**WORK INSTRUCTION:** Skip the images and print the listing exactly.

**DATA SEGMENT:**
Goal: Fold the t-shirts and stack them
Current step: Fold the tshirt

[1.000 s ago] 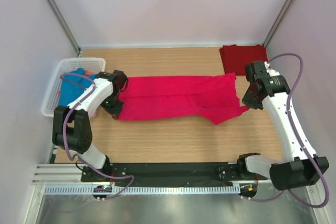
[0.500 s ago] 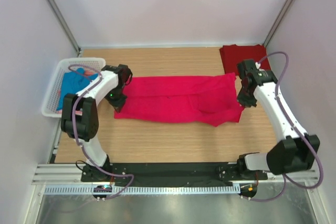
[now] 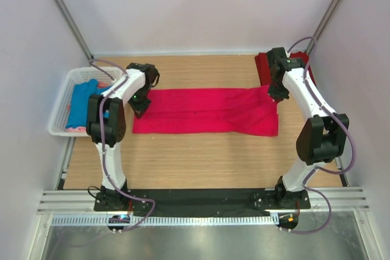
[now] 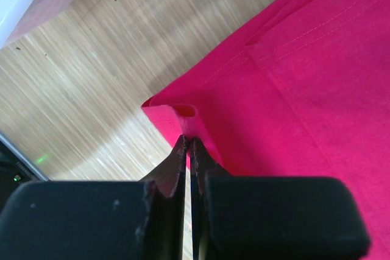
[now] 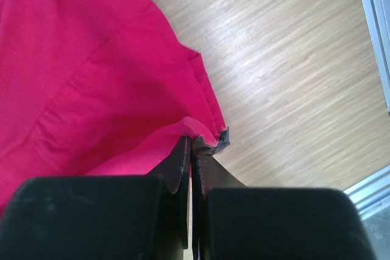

**RESPONSE BOX:**
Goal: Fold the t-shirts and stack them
Current step: Fold the tshirt

[1.000 s ago] 
[0.500 s ago] 
[now] 
[now] 
[now] 

This output requires no further additions.